Licht aus: Jupp das geht ist auch am preiswertesten aber wo läd man dann seine Lupine auf. 

Irgentwo anders: Ja das geht auch, aber nur wenn keine Strommasten die geschütze Landschaft verschandeln. Irgentwo anders sollte aber nix kosten weil das mag ja der Durchschnittsbürger auch nicht. Aber es darf irgentwo anders gerne ******** aus sehen das ist Okay solange es kein Urlaubsland ist. 
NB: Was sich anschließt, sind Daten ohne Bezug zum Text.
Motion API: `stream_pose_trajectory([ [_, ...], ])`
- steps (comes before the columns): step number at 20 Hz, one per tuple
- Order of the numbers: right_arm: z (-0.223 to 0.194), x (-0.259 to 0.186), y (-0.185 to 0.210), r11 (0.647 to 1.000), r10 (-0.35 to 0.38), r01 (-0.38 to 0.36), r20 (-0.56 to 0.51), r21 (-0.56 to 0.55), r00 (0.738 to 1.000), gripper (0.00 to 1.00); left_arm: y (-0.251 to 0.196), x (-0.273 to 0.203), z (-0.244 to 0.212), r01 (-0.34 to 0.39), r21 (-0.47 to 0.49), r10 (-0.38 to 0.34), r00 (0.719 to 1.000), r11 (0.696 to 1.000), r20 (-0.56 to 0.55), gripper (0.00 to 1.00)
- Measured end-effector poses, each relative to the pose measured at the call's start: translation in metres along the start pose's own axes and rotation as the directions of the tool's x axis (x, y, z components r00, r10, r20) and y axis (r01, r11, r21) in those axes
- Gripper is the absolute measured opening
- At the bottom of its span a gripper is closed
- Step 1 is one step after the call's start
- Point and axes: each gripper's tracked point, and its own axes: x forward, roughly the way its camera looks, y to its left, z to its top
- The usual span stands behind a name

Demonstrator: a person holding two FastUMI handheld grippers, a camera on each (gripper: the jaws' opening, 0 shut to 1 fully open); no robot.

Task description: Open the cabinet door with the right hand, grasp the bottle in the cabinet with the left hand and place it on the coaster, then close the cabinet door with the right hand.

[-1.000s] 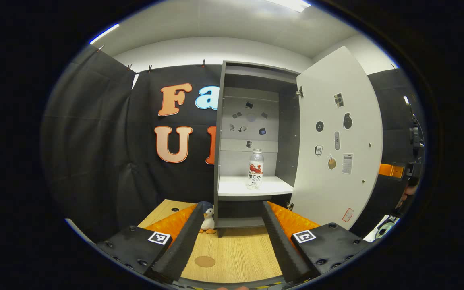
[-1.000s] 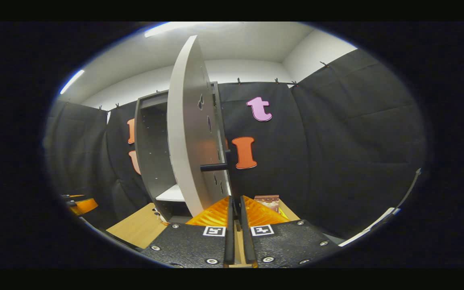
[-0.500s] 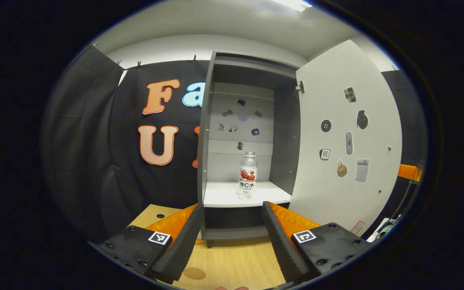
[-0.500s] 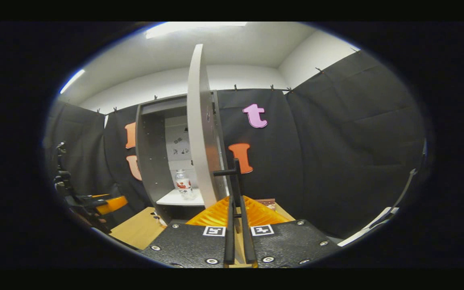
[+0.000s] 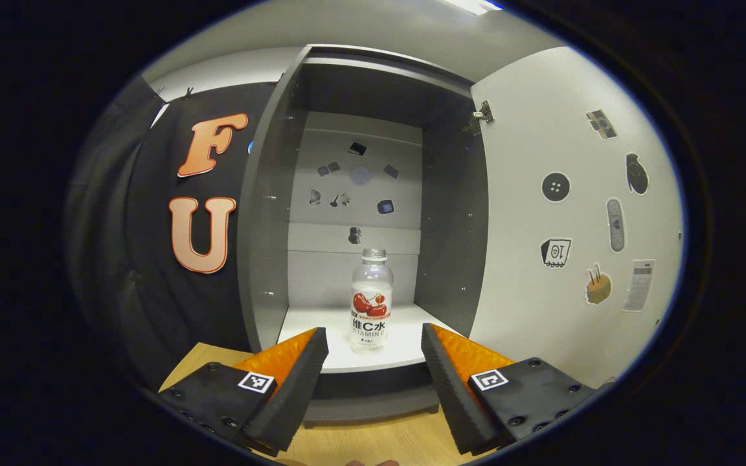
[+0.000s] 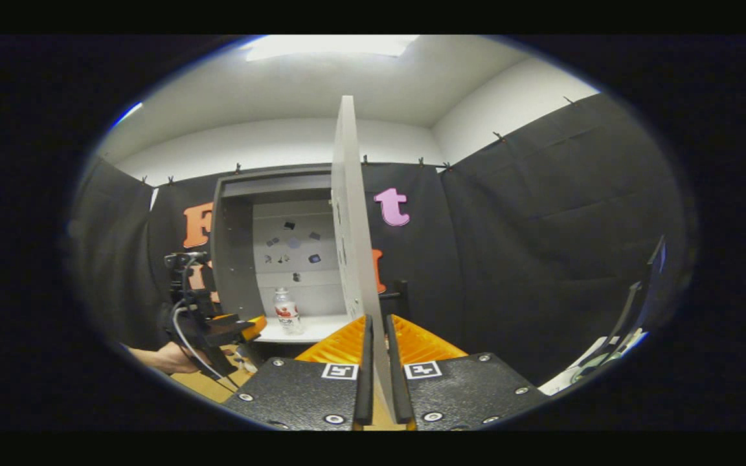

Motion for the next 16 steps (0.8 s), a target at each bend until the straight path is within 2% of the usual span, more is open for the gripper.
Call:
stream_pose_trajectory([
  [1,-0.001,0.000,0.006,1.000,-0.002,0.002,0.002,-0.009,1.000,0.12,0.002,0.012,0.003,0.001,0.006,-0.001,1.000,1.000,0.011,0.95],
  [4,-0.005,-0.001,0.029,1.000,-0.001,0.001,-0.006,-0.029,1.000,0.16,0.003,0.043,0.003,0.014,-0.015,-0.014,1.000,1.000,0.012,0.95],
  [5,-0.006,0.000,0.038,1.000,0.005,-0.006,-0.010,-0.030,1.000,0.08,0.006,0.054,0.003,0.011,-0.020,-0.011,1.000,1.000,0.013,0.95],
  [6,-0.008,0.000,0.045,1.000,0.012,-0.013,-0.014,-0.025,1.000,0.24,0.008,0.062,0.003,0.012,-0.022,-0.012,1.000,1.000,0.016,0.95],
  [16,-0.044,0.023,0.107,0.999,0.038,-0.039,-0.089,-0.018,0.995,0.24,0.004,0.124,-0.004,0.058,0.011,-0.058,0.998,0.998,0.033,0.94],
])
Kleine Holz/Biokraftwerke: Joa wäre auch ne möglichkeit zum Endergiemix bei zu tragen aber dann fallen Bäume im Wald und noch mehr Harvester sind unterwegs. Eventuell wird dann auch lieber mal Weizen verfeuert, der eigentlich ne Familie in Mali hätte ernähren können.
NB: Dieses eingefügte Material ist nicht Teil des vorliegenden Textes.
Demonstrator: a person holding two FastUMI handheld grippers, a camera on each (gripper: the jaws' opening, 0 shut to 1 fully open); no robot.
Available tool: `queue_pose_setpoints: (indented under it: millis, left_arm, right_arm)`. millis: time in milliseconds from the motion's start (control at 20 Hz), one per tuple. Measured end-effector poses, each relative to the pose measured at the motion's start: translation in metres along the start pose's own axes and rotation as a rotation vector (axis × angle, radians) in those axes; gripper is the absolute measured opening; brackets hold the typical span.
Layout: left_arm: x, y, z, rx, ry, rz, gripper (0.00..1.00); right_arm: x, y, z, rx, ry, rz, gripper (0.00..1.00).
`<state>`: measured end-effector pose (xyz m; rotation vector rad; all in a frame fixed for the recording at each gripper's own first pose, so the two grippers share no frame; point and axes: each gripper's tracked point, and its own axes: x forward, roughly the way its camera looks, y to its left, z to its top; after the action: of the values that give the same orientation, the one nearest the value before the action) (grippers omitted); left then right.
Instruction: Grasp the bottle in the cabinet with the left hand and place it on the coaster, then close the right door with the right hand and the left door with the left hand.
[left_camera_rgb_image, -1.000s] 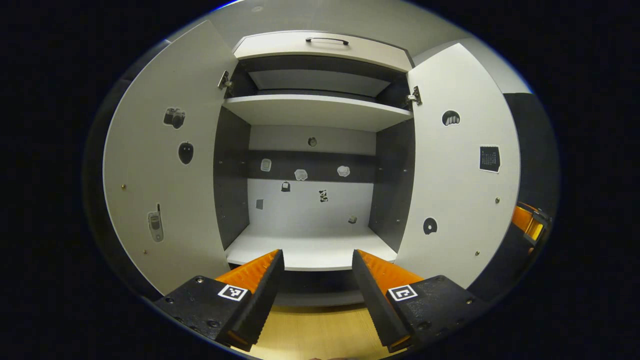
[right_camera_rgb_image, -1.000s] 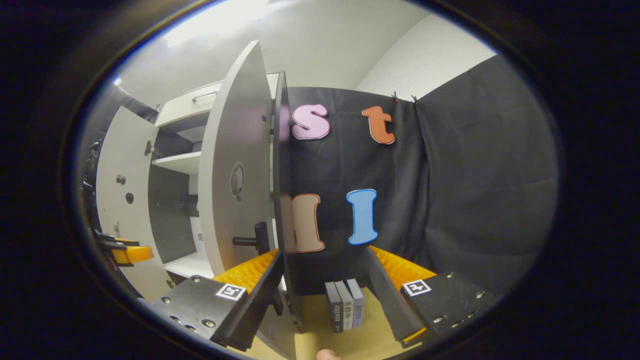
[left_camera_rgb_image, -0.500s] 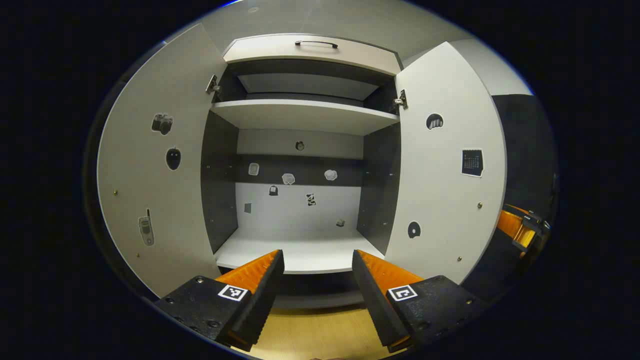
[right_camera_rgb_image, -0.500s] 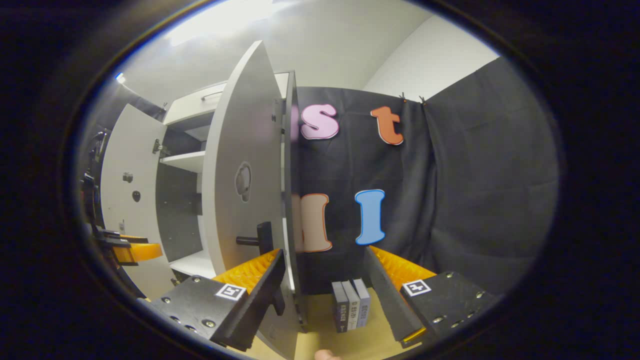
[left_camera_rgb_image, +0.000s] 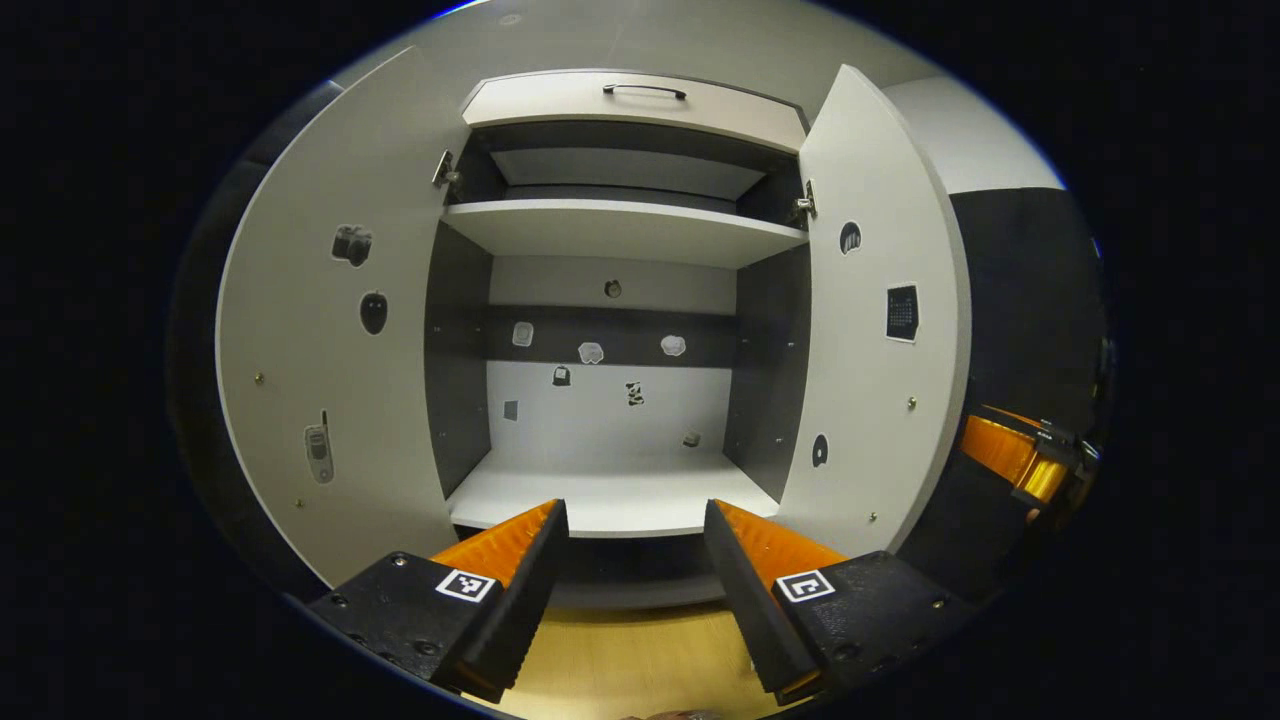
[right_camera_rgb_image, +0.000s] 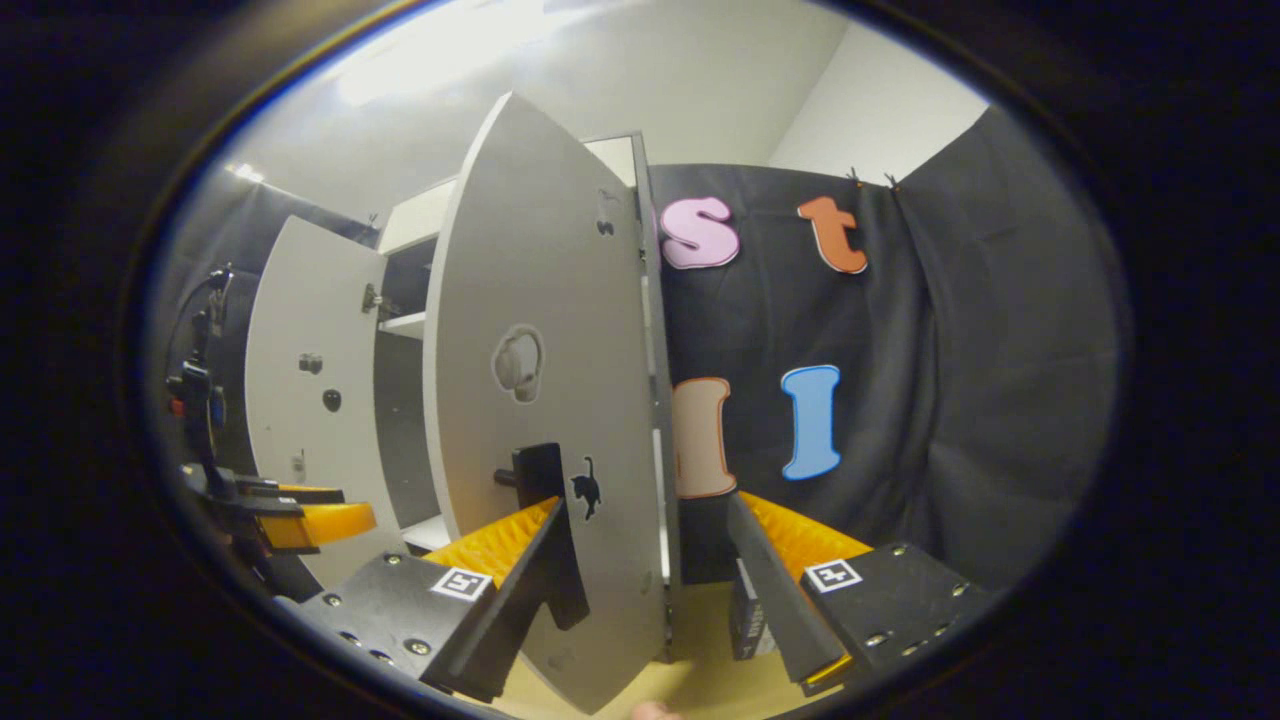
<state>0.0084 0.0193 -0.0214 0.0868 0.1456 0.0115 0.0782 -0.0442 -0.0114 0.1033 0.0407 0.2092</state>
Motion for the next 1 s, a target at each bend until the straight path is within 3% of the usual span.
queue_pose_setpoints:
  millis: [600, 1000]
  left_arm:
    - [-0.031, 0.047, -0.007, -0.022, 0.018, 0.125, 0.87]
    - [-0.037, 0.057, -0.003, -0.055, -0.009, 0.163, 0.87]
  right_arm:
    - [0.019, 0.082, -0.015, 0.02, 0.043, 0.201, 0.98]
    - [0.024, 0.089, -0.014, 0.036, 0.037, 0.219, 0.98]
Ne eher rethorische Frage an mich: Ob wohl die Zeitgenossen von Don Qichote die Windmühlen auch so energisch verabscheut haben, als sie auf den Hügeln Kastiliens gebaut wurden oder waren sie froh endlich Mehl zu kriegen und leichter Satt zu werden. 

Mein Fazit: Irgentwas müssen wir ja wohl machen und WKAs sind meiner Einschätzung nach da ein wichtiger Baustein. Ich empfinde sie auch nicht als störend oder hässlich. Genausowenig wie ich ein Äquadukt oder nen keltischen Ringwall im Wald störend finde. Oder nen Gasthaus zur Einkehr


----------



## MTB-News.de




----------



## Marc555 (26. Juni 2012)

Survivor_Foerb schrieb:


> [FONT="]Ich würde gerne mal die Meinung der Main Kinzig Biker zum Thema "Windpark 4 Fichten" hören und sammeln! Wie den meisten wohl bekannt ist, sollen rund 4 ha Wald einem neuen Windpark weichen, der das Landschaftsbild der kompletten Umgebung Gelnhausen/Wächtersbach/Gettenbach/Breitenborn etc. unwiderruflich verändern wird. Die rund 140 Meter hohen Windräder, werden die Natur und dessen Anblick auf eine mir nicht wirklich zusagende Art und Weise verändern!
> 
> Umweltschutz hin oder her, warum man Wald roden muss um neue Energie bereitzustellen, leuchtet mir trotz alledem nicht ein!
> 
> ...



Ehrlich gesagt macht mir das neue "Hessisches Waldgesetz" mehr Bauchschmerzen und vom Aspekt der Energiegewinnung muss ich Wusel recht geben.
Ich empfinde die Windräder auch nicht gerade als optischen Augenschmaus aber besser als ein AKW.


----------



## DaPete (29. Juni 2012)

Ich schließe mich da marc555 an.


----------



## randi (3. Februar 2013)

Die "Gefahr" des Waldgesetzes ist gebannt, deshalb etwas Heimatgeschichte.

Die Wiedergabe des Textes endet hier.